夜の街道、其処を一人で歩く人影はあまりに妖しく、浮かべる表情ですら危うい、そんな人影に近づくものなどいるのだろうか?だが当人には気にもせず、人としての表情を浮かべるただただ歩き続ける……。
■オブシディアン > 夜風に混じるのは土の草の匂い、山野に住む竜で有れば春の香りとも言うべき香りもあるが遺跡の地下暮らしでは判る香りの範囲は狭くて、ただ感じるのはいい匂いだという単純な感覚。
肉食ではあるが、決して草や果実を食べない訳ではない、必要あれば食べるし、美味しかったら好んで食べるという単純な邪竜。
――余計な事を考えながら、楽しみを想像しながら、素足で獣道よりは格段に歩きやすい街道を歩く。
時間は忌々しい月の輝きが照らす夜更け、街道であっても人とすれ違う事はない。
旅人には幸運であるが、邪竜には大変退屈で不愉快で……。
「……つまらン……誰か通れば喰ってやるのニ。いや仲良……道案内をやらせてやってモイイナ!」
弱者に近づき、強者として力を振るうには身体が持たず、暴力の悦楽を楽しめない邪竜はアソビに餓えていた。
だから外の世界に期待したのだが、今のところ面白い事にであえていない……。
■オブシディアン > さて暫く歩いていれば人の気配も香りも感じようか、可也遠くではあるが微かにヒトの匂いがする。
つまりはコレよりはもう自然ばかりと戯れる必要がなくなるのだ。
――少年/邪竜は走り出す。
聞くものを恐怖に落す咆哮をあげ、喜びを歌うと闇夜に溶け込むようにしてヒトの生活の気配がするほうへと消えていくのだった。
ご案内:「メグメール(喜びヶ原) 街道」からオブシディアンさんが去りました。
ご案内:「メグメール(喜びヶ原) 街道」にノアさんが現れました。
■ノア > 本業の成功によって暫くはゆっくり出来るくらいの余裕ができ、 疲れを癒しにと温泉が売りの村へ気儘に一人旅..... とはいえ、 行き帰りはそんな観光客をターゲットにした馬車を利用し、 移動は全てお任せ。

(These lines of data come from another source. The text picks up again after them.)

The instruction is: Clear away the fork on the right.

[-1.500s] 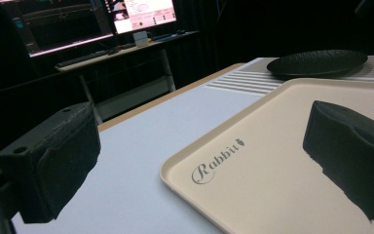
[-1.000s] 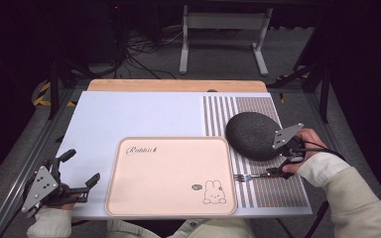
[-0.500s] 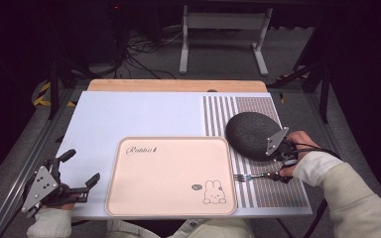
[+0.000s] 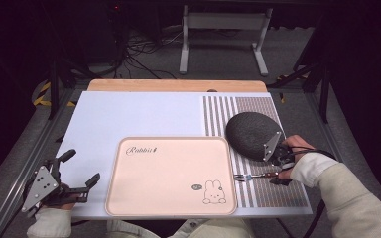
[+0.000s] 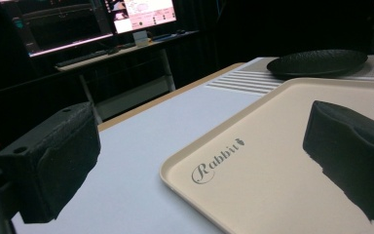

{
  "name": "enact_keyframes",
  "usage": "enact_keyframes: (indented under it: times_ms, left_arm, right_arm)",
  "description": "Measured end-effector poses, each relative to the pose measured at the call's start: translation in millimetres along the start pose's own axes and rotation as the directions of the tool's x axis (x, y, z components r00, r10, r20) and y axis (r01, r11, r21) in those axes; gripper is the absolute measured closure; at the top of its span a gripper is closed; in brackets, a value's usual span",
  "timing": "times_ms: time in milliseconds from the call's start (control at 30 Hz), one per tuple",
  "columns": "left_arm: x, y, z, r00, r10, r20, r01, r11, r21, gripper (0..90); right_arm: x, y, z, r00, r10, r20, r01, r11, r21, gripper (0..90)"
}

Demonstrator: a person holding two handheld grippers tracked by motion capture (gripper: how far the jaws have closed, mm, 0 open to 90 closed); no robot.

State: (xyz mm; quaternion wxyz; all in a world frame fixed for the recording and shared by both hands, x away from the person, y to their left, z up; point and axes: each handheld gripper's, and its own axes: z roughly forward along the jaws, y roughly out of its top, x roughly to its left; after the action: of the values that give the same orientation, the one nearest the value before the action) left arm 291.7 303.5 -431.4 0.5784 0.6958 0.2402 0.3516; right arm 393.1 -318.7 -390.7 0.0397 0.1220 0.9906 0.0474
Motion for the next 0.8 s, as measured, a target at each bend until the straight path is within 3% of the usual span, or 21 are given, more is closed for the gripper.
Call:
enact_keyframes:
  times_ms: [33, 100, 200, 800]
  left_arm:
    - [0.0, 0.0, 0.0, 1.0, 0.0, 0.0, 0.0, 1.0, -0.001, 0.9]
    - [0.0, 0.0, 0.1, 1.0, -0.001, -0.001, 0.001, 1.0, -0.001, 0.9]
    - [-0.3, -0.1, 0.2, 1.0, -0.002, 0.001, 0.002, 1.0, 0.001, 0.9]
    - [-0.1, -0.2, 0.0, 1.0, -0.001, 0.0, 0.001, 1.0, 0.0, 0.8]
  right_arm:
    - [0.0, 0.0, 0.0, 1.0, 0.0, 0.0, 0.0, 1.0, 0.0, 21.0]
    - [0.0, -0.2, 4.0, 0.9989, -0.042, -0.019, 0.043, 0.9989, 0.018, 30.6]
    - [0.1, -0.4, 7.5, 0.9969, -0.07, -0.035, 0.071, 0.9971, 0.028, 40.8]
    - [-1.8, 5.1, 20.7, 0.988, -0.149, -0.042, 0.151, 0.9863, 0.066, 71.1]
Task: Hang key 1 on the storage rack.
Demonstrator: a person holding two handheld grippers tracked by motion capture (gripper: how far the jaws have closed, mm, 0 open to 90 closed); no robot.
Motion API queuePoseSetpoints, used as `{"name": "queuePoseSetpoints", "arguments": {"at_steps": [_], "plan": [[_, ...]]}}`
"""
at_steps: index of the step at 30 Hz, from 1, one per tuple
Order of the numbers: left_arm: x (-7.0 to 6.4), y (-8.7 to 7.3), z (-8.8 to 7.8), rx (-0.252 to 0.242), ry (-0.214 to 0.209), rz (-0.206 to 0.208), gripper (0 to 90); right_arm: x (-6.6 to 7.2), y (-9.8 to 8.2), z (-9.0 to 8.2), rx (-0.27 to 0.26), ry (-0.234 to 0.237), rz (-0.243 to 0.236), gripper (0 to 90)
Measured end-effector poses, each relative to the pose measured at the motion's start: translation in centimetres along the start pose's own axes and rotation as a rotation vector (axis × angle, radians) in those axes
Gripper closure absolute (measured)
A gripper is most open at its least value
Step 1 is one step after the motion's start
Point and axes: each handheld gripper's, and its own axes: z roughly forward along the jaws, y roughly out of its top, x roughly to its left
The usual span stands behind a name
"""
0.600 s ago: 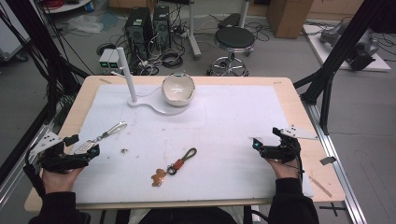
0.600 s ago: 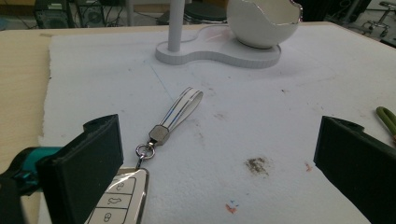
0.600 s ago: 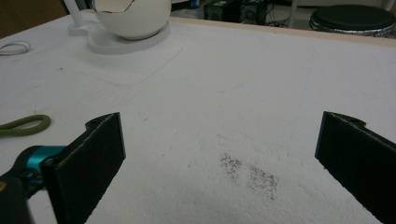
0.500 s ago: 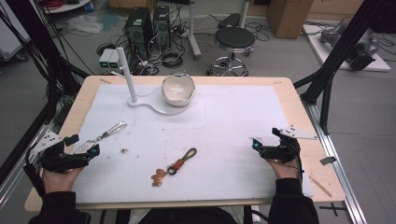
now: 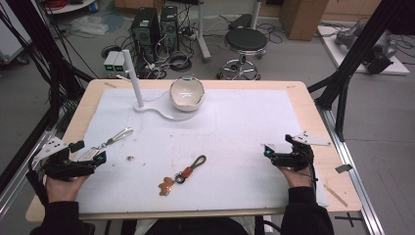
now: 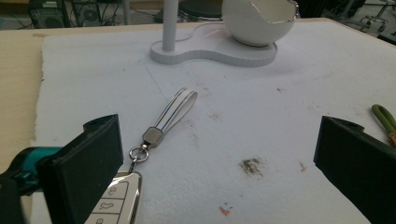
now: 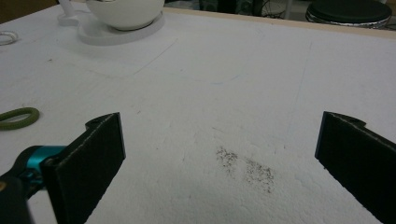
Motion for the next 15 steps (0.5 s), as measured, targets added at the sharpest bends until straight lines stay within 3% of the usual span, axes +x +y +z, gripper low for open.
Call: {"name": "queuePoseSetpoints", "arguments": {"at_steps": [15], "plan": [[-1.6, 1.2, 0.7, 0.024, -0.026, 0.04, 1.8, 0.2, 0.0, 0.1, -0.008, 0.02, -0.019, 0.5]]}}
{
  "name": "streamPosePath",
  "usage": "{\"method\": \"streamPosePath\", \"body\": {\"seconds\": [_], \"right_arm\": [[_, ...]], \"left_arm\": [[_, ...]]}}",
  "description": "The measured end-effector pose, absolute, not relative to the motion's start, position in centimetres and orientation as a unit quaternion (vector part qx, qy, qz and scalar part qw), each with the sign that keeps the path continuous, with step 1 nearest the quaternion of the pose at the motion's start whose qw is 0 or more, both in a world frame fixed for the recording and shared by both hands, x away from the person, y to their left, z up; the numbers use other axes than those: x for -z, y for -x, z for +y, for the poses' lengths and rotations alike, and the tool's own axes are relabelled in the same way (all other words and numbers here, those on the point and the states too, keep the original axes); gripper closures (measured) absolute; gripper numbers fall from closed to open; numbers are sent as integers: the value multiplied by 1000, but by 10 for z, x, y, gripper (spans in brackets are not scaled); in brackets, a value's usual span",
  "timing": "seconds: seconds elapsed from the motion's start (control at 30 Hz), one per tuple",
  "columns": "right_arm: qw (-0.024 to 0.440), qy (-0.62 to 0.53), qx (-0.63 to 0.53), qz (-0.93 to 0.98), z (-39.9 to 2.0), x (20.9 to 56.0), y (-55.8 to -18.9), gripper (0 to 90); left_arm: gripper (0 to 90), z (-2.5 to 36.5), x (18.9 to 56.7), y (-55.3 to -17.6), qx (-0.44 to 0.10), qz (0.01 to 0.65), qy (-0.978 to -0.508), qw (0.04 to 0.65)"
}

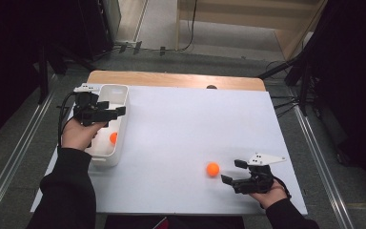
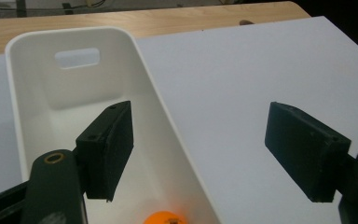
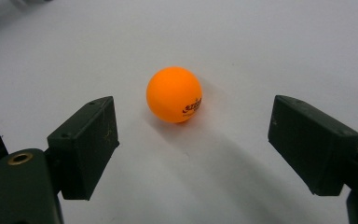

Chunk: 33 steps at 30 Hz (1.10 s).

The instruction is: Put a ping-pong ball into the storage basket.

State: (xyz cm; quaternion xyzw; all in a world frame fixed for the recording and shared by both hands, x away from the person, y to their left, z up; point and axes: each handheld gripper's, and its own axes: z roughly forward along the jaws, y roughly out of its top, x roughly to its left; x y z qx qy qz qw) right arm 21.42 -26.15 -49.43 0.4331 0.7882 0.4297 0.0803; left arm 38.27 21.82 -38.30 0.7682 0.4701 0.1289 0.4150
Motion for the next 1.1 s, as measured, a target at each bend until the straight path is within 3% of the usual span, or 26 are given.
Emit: {"method": "streamPosePath", "body": {"seconds": [1.1], "right_arm": [[77, -430, -429, 791, -260, 495, -214, 144]], "left_arm": [[240, 174, 378, -370, -88, 380, -804, 450]]}}
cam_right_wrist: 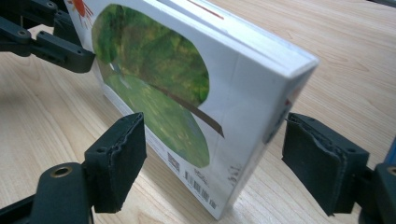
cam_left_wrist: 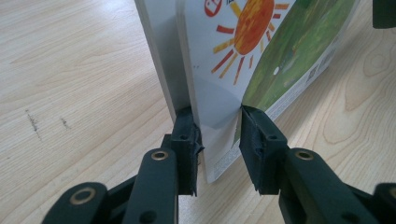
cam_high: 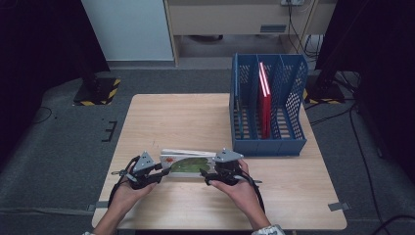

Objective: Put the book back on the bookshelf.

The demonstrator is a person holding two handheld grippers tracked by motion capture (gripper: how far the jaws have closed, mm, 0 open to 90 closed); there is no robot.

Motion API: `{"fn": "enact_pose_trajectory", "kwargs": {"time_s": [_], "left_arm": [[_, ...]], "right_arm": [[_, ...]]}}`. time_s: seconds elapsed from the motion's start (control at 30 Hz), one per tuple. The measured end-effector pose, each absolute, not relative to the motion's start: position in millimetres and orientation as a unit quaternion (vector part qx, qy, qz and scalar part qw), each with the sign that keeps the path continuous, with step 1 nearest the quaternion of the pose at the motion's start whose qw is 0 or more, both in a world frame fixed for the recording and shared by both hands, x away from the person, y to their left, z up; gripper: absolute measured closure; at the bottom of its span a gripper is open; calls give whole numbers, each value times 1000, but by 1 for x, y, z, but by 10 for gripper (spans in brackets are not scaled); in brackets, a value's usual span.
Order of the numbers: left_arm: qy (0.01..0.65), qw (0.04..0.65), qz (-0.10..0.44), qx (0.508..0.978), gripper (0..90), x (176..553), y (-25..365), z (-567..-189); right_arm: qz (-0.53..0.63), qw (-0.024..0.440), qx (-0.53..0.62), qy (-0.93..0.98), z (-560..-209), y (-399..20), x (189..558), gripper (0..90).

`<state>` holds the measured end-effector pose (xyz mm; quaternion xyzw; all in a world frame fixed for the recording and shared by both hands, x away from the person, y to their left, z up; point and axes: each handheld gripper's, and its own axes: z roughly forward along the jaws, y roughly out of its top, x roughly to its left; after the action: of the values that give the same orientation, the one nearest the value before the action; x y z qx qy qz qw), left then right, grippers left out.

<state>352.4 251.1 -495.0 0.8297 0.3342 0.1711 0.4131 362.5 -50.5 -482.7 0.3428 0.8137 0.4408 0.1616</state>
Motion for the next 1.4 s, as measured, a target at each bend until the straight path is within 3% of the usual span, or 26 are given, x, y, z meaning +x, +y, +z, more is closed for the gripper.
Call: {"fn": "enact_pose_trajectory", "kwargs": {"time_s": [0.57,0.87,1.4], "left_arm": [[338,409,175,829,659,354,251,-497],[356,413,177,819,634,359,251,-499],[383,421,185,802,531,364,254,-499]], "right_arm": [[447,149,312,825,-471,-49,358,364],[441,145,299,834,-467,-47,357,397],[448,124,277,841,-456,-38,369,470]]}}
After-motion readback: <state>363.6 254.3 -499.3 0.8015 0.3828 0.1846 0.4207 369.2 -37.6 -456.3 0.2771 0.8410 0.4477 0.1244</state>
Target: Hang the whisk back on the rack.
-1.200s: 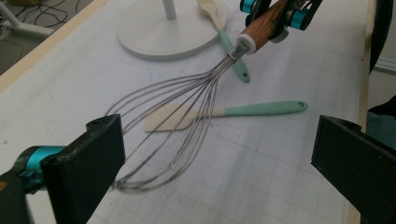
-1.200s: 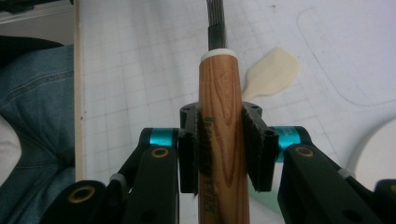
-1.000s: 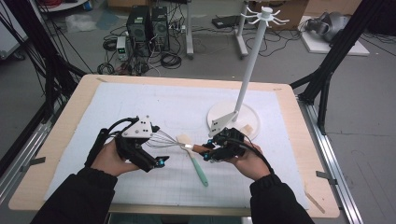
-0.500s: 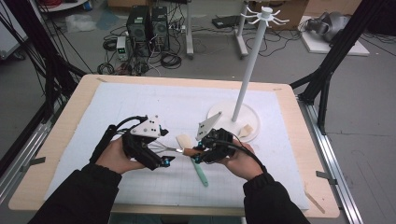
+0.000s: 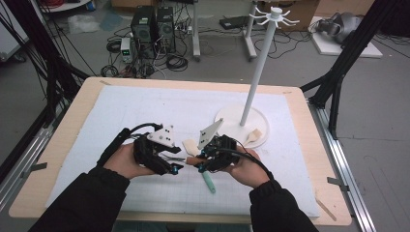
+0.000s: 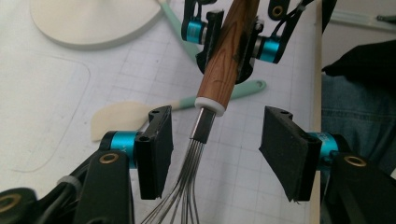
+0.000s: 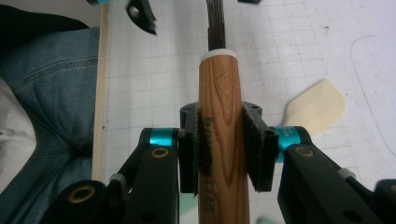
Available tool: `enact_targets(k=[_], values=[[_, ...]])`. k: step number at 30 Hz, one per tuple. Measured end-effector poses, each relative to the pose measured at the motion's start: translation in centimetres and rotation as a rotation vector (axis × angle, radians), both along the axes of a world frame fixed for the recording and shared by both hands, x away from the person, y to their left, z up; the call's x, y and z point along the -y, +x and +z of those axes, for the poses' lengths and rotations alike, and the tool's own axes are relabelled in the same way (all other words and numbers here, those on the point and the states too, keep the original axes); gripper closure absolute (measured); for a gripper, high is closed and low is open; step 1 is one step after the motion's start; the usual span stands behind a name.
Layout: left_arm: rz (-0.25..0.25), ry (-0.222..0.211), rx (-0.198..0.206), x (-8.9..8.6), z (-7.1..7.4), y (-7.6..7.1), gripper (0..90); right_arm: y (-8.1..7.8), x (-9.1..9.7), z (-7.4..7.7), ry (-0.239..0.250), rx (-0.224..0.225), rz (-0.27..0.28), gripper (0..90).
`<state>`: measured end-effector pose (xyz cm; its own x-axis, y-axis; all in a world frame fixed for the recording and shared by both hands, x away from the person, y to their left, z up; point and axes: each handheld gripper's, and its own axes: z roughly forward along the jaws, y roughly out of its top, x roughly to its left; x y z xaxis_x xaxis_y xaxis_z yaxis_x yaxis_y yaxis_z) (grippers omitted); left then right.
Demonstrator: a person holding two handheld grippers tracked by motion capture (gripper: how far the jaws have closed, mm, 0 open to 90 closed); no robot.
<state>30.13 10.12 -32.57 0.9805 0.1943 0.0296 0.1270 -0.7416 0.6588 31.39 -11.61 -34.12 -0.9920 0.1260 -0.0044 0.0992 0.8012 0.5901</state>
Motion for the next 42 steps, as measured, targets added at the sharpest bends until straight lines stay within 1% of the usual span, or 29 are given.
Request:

たとえ一泊でも、 王都とは違う静けさや空気の中ゆっくりと疲れを癒し.. 帰りの馬車の中でもまた、 心地好く身を揺られながら眠っていたのだけれど ──
「 .....ん、 つい た.. 」
ふと目を覚ませば揺れも音も無い。王都に到着したのかと、 後部のカーテンを開けた。しかし、 其の目に飛び込んできたのは見慣れた王都の風景、 ではなく..
「 ............... ぇ ? 」
荷物が散乱した街道の景色。慌てて馬車から飛び降り辺りを見渡すと、 馬車と呼ぶには無くてはならない馬さえ繋がれて居ない。賊に襲われたか、 はたまた獣の仕業か.. 頭から爪先まですっぽりロープを掛けて眠っていた女だけが一人、 取り残されてしまった。